+++ EXTRACTED RECORDS
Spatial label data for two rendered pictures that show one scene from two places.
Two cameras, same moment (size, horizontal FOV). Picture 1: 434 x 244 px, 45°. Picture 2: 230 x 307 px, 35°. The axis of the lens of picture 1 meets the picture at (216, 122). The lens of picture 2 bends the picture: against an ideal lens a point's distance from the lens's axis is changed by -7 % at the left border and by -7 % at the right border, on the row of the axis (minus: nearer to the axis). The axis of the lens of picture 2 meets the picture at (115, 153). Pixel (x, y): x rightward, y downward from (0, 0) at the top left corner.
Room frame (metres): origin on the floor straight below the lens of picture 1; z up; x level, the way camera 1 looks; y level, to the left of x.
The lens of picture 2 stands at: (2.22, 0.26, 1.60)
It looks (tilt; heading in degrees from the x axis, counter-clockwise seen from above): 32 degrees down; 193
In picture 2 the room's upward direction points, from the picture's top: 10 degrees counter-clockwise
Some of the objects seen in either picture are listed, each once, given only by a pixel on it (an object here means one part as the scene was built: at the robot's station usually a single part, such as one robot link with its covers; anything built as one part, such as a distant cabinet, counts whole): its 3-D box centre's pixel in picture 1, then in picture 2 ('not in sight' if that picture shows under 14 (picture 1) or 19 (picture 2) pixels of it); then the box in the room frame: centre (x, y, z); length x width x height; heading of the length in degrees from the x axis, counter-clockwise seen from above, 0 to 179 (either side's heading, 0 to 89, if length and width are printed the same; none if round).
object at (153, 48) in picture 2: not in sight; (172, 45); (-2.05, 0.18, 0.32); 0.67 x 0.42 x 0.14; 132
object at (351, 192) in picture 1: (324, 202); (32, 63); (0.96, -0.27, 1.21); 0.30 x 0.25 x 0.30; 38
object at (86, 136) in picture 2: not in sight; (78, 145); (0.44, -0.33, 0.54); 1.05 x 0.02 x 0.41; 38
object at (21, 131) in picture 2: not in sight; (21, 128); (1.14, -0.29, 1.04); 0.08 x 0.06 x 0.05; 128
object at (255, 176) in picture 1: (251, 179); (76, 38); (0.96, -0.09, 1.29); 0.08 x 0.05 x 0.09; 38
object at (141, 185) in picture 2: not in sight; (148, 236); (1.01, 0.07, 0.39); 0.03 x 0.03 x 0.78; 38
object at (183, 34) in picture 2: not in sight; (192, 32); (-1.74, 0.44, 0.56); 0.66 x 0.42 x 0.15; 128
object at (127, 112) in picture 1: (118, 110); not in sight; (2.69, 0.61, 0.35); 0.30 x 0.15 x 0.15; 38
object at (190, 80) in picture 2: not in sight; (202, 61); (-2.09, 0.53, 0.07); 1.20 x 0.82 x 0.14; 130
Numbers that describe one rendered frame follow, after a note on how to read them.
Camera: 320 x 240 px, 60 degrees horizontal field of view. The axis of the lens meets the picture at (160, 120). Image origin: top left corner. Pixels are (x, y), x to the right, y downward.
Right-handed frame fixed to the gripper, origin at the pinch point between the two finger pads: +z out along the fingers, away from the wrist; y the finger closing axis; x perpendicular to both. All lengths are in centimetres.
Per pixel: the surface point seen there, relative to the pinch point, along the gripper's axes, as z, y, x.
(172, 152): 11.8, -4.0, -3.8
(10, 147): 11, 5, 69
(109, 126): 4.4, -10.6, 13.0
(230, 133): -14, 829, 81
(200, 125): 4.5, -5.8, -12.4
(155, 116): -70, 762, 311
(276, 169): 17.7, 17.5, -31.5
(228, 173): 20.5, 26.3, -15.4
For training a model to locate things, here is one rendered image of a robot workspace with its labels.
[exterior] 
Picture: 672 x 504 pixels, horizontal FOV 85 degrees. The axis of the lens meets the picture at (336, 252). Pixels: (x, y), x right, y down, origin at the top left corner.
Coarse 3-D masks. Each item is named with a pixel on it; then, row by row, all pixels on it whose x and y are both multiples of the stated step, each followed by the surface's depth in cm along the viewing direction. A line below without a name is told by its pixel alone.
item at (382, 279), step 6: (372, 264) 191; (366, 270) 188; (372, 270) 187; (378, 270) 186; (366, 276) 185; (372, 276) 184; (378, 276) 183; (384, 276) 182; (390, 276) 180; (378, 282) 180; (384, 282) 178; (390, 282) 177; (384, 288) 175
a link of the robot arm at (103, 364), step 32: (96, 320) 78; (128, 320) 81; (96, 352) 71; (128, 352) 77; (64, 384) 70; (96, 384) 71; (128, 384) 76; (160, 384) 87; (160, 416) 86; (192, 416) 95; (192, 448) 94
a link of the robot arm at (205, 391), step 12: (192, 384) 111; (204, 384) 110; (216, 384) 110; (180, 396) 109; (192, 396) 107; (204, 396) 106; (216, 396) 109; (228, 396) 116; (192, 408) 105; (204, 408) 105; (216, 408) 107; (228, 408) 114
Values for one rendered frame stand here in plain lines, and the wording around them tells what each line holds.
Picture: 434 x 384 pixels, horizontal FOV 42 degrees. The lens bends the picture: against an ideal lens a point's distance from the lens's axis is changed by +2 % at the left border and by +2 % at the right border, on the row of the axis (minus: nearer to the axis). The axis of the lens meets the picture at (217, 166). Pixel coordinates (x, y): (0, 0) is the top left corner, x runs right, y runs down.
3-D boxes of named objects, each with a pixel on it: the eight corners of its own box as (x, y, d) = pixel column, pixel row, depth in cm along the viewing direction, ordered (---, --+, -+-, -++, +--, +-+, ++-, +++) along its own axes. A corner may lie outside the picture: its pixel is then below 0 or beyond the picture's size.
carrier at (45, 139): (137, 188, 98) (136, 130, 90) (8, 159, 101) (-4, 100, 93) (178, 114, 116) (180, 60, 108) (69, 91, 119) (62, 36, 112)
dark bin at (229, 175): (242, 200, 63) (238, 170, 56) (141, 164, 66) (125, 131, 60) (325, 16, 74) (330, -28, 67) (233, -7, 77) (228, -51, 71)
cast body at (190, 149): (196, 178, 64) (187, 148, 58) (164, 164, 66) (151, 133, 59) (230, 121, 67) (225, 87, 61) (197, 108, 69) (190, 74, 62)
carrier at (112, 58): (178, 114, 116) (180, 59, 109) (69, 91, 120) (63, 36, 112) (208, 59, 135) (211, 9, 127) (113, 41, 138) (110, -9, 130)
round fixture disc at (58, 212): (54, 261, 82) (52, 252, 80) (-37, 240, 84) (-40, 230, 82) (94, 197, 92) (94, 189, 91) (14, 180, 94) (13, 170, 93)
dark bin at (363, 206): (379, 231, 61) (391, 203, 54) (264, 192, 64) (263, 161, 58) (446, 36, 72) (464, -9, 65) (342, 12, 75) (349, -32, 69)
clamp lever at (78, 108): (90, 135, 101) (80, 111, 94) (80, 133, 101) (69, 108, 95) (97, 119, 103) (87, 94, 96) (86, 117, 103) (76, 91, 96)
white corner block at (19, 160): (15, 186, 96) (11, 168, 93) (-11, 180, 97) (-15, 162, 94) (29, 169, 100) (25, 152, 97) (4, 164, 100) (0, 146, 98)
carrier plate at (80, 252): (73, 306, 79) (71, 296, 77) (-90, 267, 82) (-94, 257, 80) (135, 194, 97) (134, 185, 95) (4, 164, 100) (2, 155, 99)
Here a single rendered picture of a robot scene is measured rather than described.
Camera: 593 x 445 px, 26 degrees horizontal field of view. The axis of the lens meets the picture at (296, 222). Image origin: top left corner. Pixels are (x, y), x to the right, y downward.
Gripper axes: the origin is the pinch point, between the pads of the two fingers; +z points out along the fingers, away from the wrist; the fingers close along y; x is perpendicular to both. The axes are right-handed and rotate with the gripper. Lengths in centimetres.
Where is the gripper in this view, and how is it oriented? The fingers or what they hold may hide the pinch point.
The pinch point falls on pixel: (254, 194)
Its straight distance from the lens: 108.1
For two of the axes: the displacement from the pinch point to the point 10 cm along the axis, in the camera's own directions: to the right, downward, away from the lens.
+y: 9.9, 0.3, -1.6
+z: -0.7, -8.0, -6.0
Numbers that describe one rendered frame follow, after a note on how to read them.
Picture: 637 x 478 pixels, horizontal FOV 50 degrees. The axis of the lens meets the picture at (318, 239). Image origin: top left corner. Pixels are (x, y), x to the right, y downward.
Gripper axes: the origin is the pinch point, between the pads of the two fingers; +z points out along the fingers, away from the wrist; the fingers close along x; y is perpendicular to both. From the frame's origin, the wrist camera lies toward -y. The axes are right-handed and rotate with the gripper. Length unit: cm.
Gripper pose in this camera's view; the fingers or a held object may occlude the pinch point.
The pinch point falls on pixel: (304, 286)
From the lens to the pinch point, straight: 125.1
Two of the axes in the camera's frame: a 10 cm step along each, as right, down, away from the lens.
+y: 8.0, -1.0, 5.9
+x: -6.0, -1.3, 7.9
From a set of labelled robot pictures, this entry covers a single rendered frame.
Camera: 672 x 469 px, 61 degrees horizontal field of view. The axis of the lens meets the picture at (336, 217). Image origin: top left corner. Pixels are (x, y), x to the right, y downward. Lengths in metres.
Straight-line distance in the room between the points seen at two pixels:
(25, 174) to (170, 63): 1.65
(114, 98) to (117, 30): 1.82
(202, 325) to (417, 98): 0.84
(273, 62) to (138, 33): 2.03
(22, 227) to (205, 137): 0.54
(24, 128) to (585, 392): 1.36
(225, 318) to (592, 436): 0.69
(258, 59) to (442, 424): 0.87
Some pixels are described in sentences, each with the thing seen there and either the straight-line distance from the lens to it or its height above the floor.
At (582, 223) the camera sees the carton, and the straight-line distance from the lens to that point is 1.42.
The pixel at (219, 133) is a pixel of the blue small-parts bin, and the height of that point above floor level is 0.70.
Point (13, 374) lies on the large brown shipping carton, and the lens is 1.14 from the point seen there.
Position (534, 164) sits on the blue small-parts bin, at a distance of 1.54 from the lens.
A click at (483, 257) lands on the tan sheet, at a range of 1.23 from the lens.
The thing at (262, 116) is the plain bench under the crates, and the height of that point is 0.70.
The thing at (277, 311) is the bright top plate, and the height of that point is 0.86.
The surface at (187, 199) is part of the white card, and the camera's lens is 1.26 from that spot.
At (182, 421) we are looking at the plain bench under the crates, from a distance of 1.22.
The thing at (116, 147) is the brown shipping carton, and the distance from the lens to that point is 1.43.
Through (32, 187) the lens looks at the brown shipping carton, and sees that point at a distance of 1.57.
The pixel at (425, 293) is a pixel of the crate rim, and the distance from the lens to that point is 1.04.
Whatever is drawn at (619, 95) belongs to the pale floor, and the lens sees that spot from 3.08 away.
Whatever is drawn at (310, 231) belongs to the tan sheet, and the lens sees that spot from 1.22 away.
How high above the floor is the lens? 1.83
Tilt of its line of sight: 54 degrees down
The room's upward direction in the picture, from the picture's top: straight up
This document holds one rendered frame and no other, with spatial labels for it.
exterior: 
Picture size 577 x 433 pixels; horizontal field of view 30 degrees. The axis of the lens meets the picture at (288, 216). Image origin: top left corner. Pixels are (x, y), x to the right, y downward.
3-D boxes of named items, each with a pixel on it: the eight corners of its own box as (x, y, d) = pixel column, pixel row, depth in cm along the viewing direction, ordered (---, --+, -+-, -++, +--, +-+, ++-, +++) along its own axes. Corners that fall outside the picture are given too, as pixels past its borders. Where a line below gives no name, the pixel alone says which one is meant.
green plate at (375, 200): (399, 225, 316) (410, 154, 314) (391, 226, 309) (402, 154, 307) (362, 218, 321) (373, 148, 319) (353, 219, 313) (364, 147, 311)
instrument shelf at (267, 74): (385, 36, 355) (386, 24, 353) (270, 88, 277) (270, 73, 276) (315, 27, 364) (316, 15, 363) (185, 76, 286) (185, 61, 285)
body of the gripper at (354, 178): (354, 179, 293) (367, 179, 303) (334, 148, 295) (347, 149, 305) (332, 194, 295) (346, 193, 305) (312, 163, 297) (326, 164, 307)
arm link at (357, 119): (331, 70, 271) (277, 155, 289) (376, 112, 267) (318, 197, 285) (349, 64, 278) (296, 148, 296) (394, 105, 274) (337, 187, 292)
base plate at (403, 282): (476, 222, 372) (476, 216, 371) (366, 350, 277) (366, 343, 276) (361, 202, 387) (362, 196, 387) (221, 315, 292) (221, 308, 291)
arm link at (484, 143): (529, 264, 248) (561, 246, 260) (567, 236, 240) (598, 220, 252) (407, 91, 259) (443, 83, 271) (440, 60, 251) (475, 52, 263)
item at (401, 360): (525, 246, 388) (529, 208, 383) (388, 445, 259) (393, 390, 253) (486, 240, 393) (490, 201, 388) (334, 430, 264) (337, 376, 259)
++++++
* WORK TASK *
Using only the data above, copy out the lines that include the word "ordered".

* EXERCISE RESPONSE *
3-D boxes of named objects, each with a pixel on it: the eight corners of its own box as (x, y, d) = pixel column, pixel row, depth in cm along the viewing direction, ordered (---, --+, -+-, -++, +--, +-+, ++-, +++) along its own axes. A corner may lie outside the picture: its pixel is then below 0 or beyond the picture's size.
3-D boxes of named items, each with a pixel on it: the eight corners of its own box as (x, y, d) = pixel column, pixel row, depth in cm along the viewing direction, ordered (---, --+, -+-, -++, +--, +-+, ++-, +++) along its own axes. Corners that fall outside the picture are given too, as pixels past its borders. Where a line below gives no name, the pixel alone says which one is meant.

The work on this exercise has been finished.